▸ **DIRECTIONS FOR THIS TASK**
Only lines containing the word "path" are needed; pull them out of the material.

▸ **TASK INPUTS**
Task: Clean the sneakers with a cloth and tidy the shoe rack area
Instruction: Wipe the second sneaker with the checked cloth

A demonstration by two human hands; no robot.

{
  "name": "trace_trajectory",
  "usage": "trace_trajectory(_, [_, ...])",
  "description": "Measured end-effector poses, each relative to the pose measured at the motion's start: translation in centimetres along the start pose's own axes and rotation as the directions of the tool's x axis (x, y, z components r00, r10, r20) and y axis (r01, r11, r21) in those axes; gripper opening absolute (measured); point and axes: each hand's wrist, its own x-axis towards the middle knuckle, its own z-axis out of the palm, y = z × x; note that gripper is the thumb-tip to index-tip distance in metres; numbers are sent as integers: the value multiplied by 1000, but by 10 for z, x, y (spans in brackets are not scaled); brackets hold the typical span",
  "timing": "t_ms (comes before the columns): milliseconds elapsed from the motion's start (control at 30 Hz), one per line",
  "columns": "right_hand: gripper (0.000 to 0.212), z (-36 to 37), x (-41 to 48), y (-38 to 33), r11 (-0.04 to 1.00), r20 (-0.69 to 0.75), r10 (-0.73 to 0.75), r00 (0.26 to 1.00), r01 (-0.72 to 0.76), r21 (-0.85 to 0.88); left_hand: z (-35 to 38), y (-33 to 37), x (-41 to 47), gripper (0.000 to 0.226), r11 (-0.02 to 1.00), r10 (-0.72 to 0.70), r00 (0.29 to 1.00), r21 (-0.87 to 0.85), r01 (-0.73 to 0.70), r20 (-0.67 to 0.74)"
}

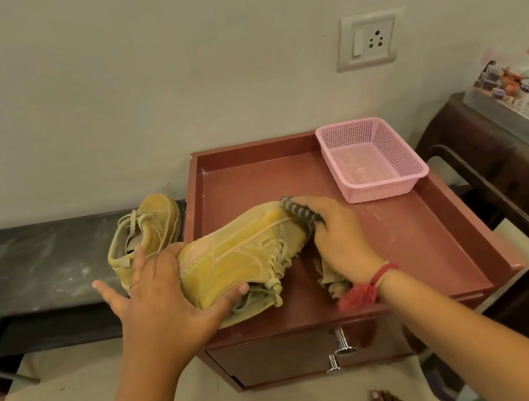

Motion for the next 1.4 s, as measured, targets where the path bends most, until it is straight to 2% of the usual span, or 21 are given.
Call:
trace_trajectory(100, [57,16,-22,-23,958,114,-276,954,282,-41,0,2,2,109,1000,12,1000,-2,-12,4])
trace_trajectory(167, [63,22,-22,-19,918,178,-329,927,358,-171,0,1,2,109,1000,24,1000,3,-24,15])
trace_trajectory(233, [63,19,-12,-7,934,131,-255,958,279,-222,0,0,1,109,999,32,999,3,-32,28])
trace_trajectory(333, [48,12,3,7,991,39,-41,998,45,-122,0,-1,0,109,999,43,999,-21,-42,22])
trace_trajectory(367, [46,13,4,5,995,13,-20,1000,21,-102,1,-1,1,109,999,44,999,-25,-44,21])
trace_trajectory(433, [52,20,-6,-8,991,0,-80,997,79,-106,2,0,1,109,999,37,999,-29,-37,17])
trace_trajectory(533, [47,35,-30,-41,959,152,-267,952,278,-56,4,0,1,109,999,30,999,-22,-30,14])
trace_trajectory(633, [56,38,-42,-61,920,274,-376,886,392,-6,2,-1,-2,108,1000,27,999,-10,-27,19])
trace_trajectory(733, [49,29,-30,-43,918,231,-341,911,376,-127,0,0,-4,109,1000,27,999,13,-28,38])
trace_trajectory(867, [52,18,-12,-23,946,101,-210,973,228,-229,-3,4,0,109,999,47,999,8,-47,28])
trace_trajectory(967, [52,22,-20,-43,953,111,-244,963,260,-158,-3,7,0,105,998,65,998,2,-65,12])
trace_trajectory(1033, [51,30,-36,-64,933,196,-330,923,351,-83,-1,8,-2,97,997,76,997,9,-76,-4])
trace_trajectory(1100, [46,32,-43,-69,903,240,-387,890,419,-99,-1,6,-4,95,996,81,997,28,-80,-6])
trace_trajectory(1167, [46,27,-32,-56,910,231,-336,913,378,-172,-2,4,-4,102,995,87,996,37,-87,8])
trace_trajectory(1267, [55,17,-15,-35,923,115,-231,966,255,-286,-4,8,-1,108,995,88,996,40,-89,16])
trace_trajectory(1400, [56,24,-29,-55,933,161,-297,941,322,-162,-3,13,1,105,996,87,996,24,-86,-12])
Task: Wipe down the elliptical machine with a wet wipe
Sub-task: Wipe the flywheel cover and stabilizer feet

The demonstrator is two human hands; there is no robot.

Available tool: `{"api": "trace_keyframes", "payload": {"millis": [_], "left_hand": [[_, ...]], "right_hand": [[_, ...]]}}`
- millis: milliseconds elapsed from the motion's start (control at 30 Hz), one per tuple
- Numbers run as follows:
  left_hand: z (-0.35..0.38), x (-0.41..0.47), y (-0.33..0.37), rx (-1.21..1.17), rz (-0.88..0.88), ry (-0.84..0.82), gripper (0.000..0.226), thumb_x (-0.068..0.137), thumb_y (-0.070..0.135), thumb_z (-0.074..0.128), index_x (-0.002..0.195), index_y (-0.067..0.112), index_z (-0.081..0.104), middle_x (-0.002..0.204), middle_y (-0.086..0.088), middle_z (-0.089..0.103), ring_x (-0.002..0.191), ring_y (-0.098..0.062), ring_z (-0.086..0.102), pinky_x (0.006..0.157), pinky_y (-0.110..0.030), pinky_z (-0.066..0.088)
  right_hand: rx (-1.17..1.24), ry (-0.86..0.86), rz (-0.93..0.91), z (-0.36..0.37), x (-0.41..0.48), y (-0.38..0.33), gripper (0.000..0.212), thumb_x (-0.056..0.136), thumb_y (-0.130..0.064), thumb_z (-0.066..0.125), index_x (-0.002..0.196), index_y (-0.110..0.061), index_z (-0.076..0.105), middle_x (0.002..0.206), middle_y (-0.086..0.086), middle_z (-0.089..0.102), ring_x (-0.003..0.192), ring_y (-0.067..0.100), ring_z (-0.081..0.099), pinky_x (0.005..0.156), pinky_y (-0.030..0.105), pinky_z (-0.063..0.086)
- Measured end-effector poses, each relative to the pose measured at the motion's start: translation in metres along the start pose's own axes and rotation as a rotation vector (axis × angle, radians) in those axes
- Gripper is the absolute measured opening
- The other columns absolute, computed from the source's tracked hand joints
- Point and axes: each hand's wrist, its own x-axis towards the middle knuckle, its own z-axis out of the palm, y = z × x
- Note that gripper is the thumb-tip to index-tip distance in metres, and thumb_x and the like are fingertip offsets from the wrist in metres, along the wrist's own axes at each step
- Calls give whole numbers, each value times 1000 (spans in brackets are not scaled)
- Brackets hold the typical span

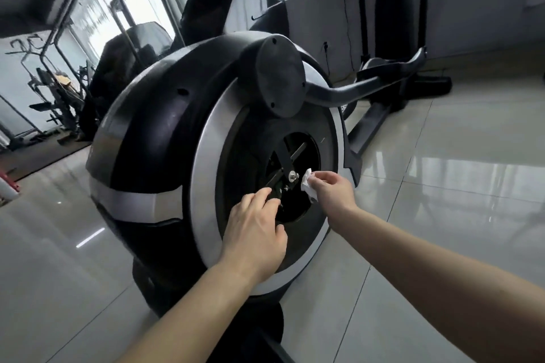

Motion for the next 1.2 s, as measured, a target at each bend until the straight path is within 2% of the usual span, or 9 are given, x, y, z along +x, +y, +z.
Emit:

▸ **RESPONSE AREA**
Motion for the next 1.4 s, as measured, targets where the path bends most, until it is straight to 2% of the usual span, or 21 are given.
Motion for the next 1.2 s, as measured, a target at each bend until the straight path is within 2% of the usual span, or 9 are given, x, y, z along +x, +y, +z.

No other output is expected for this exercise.